From the platform at Amsterdam Amstel station, six matching concrete towers used to rise above the office blocks and the river bend like a deliberately strange skyline. Built between 1972 and 1978 and arranged in a tight cluster east of the Amstel, they were officially named the Penitentiaire Inrichting Over-Amstel, and almost no one ever called them that. The locals called them the Bijlmerbajes, an Amsterdam compound that joined the name of the neighboring Bijlmermeer high-rises with the slang word bajes, meaning prison. The towers were designed to be a humane prison, a model of late-twentieth-century Dutch progressive thought about incarceration. They closed in June 2016. As of 2022, demolition crews and architects have been quietly turning what was once the country's most distinctive prison into one of its most ambitious residential redevelopments.
When the complex opened in 1978, its most discussed architectural feature was what it did not have: bars on the windows. The Dutch penal philosophy of the period emphasized rehabilitation over punishment, and the architects took it literally. Glass panels were chosen to give inmates light, sightlines, and a measure of dignity. The glass turned out to be more breakable than promised, and bars, called lamellen, were retrofitted onto the exterior. The compromise told you something about the gap between Dutch ideals and Dutch realities in prison design. The six towers were each fourteen floors high, and each operated as a semi-independent facility with its own population and program. Inmates moved between the towers via a 260-meter glass-roofed corridor that ran underground from tower to tower. The staff named it the Kalverstraat, after the famous shopping street in central Amsterdam, partly as gallows humor and partly because it was, in fact, the busiest pedestrian thoroughfare inside any building in the country.
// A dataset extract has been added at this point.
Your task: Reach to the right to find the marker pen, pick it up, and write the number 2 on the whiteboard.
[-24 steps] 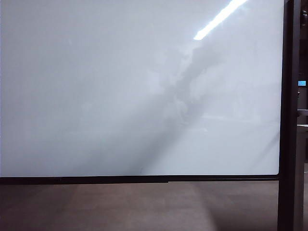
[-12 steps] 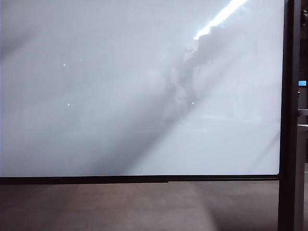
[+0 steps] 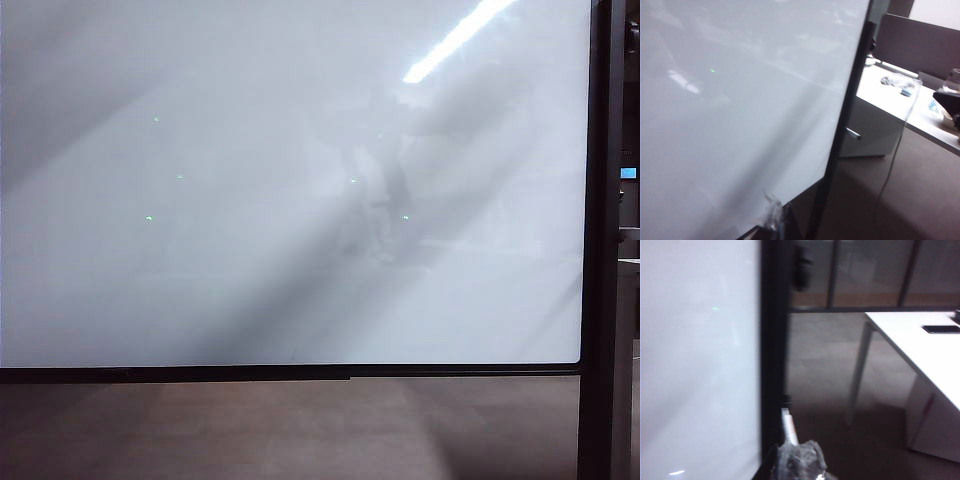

Each tower held a different type of inmate. Het Schouw, named after a bend in the nearby Amstel River, held people awaiting sentencing in a standard arrangement with five pavilions. De Weg, Dutch for The Road, held 135 repeat offenders, the so-called veelplegers. Demersluis, named for a former sluice between the Amstel and the old Zuiderzee, handled the central intake and also held arrestanten, people locked up for unpaid fines or skipped community service. De Schans housed 120 inmates in the Dutch ISD program, a sentence specifically designed for chronic petty offenders, many of them drug-addicted, in which prosecutors could request a two-year sentence even for minor crimes. And then there was Het Veer, the most sobering tower of the six. Het Veer was a national crisis facility for inmates whose psychiatric problems were too severe for any other prison to handle, with sixty male and six female beds. About three hundred people cycled through Het Veer each year. It was, and remained until the closure, the only Dutch prison facility where forced depot medication could be administered, because it was the only one with twenty-four-hour medical staff.
By the 2010s the Netherlands had a problem that few European countries can claim: there were not enough prisoners to fill its prisons. Dutch incarceration rates had fallen steadily for decades, the result of a justice system that increasingly used fines, electronic monitoring, and community service in place of imprisonment. Empty cells became a political liability, and a series of older facilities was scheduled for closure. The Bijlmerbajes, despite its size and central location, was on the list. The last inmates left in June 2016 and the towers stood empty, briefly used for short-term housing of asylum seekers, then for art installations, then for a public open day at which thousands of Amsterdammers walked through cells that until recently had been somebody's address.
In 2017 five development teams competed for the right to redevelop the complex. The winning proposal preserved one of the original towers as a vertical forest with planted facades, demolished the others, and built a new residential neighborhood called Bajeskwartier in their place. The design includes apartments, gardens, schools, a brewery, public squares, and the deliberate preservation of fragments of the old prison: a length of the Kalverstraat tunnel kept as a pedestrian walkway, individual cells turned into glass-walled meeting rooms in the surviving tower, the foundation outlines of the demolished towers marked in the new paving. The finished project was presented to its first residents in 2022. The redevelopment is one of the largest adaptive-reuse projects in Dutch real estate, and it raises a question the developers have not entirely resolved: what does it mean to live, deliberately, in a place that for forty years was somewhere people were kept against their will? Bajeskwartier is one answer. The Bijlmerbajes, in another sense, is gone.
The former Bijlmerbajes site sits at roughly 52.339N, 4.923E, on the east bank of the Amstel River near Amsterdam Amstel railway station, about 4 km southeast of central Amsterdam. From the air, until recent demolition, the site was unmistakable: a tight cluster of six identical fourteen-story towers next to a curved bend in the Amstel, set against the Rembrandt, Breitner, and Mondriaan office towers a short distance west. As Bajeskwartier rises, the cluster is becoming a lower-rise residential district with one preserved green-clad tower. Schiphol Airport (EHAM) is roughly 10 km southwest. The Spaklerweg metro station is the closest navigation reference.